When she arrived on the high school scene, Hakes competed in the backstroke and 200 IM. She experienced immediate success, advancing to districts in the 200 IM.
“She was one of those kids who could swim all the strokes, which is unusual, and you can put them in anything and everything,” Rowland said. “For whatever reason, we made her a backstroker.
“One day we were talking goals, and it came out she didn’t even like backstroke. She said, ‘Everybody swims me in it, so I swim it.’”
That opened the door for other possibilities.
“Our distance swimmer graduated, and she (coach Rowland) had everyone try the 500 at least a couple of times,” Hakes said. “At first, obviously, it’s overwhelming.
“It’s 20 laps, and if you’re not used to it, it can be a little scary. Once I started doing it, I got a lot more comfortable. Now I would rather do 20 laps than four.”
Hakes was a natural as a distance swimmer and as a sophomore finished eighth in districts.
“With longer events, you can get into a rhythm more,” she said. “At least for me, it’s a lot more mental being able to push yourself through the whole event.
“I find I’m one of those people even when I’m tired and you really just want to stop but mentally you can find something within yourself to keep going.
“With the 100 or 50, it’s go as fast as you can, and it’s over before you know it. The 500 – there’s more to it, there’s more for you to think about, and I’m the kind of person – once I get into a rhythm, I can just keep going, and I barely even notice it.”
Hakes had found a home, and with the addition of Amy Rowland, who had just completed her collegiate swimming career at East Stroudsburg, to the staff, a new training plan was devised for Hakes.

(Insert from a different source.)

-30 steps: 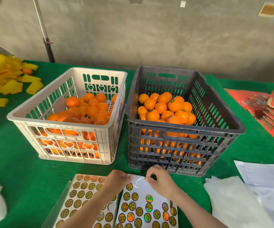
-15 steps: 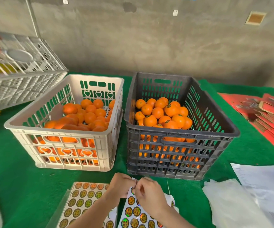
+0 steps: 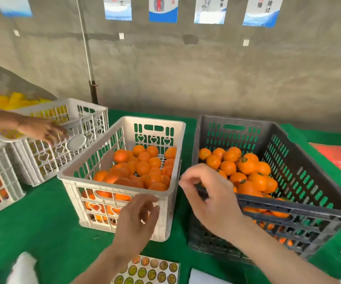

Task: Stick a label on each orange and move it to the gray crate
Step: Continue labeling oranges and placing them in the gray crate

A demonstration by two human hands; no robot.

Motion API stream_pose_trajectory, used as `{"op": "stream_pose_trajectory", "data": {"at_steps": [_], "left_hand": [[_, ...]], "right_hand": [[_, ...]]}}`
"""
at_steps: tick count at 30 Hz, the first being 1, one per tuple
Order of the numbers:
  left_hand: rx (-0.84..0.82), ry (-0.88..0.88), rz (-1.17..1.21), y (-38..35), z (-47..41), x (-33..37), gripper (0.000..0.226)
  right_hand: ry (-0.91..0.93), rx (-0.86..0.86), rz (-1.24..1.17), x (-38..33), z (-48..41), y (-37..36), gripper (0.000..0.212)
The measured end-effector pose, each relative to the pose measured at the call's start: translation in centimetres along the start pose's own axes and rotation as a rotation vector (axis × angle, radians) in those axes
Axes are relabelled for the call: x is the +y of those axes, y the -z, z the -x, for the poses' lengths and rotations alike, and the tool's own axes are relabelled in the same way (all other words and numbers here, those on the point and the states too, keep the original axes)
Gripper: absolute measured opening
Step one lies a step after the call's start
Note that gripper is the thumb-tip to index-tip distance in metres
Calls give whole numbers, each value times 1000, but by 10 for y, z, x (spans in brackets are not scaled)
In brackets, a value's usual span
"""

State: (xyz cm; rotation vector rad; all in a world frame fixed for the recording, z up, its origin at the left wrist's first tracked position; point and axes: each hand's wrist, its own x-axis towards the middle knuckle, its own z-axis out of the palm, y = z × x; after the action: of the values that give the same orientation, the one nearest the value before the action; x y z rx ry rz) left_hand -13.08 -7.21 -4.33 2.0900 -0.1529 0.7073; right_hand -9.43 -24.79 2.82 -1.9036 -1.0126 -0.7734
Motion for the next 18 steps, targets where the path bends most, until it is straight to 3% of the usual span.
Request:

“We kind of did what we had done with our distance swimmers in the past that worked successfully and connected with what Amy did in college,” Rowland said. “We put her on something very different and very new, and she really responded to it last year.”
A trip to states last year confirmed that Hakes was on the right path.
“I remember when I came in fourth (at districts), coach Rowland mentioned something about how it wasn’t a definite, but there was a possibility I could go to states,” Hakes recalled. “At the time, I honestly didn’t believe her.
“Going to states was something really good people had done. When she told me I had made it, it was awesome to think about.”
Although she’d never acknowledged it, Hakes is one of those ‘really good’ swimmers, and she was part of a relay team that advanced to states when she was a sophomore.
“I already had a taste of how exciting it was to make it, but knowing I could get there myself – all the work I put into it felt like it was worth it,” she said.
Hakes’ work ethic is exemplary.
“While everyone was swimming 5, 6 or 7,000 yards, she was swimming 9 or 10,000 yards,” Rowland said. “She would just get in and go and go.
“Some kids would say, ‘I’m still in the water and everyone else is done.’ Not her. She would say, ‘What do I have to do next?’ Last year she swam by herself. We didn’t have another distance swimmer. If you talk about competing totally against yourself and the clock, that’s what she did. That’s not an easy thing do, especially when you’re a distance swimmer.”
Hakes’ influence is evidenced by the fact that the team went from one distance swimmer last year to six this season.
“Really, whether she thinks she has anything to do with it or not – a lot of it has to do with they watched her swim, and they realized it isn’t that hard,” Rowland said. “She won’t be there next year, but I’ll have five distance swimmers, and I think a lot of it is because of her. She never complained. She was a great example that way. Her teammates have nothing but good things to say about this very quiet young lady.”
In addition to swimming and her involvement with the marching band, Hakes dances recreationally, and one day a week she volunteers her time to work with a class of special needs students at the dance studio where she takes lessons. She is also a member of National Honor Society and Upper Moreland’s Key Club.
Although she is undecided on a college, swimming will be part of Hakes future. She is planning to major in biology and chemistry with her sights set on a possible career in the health field.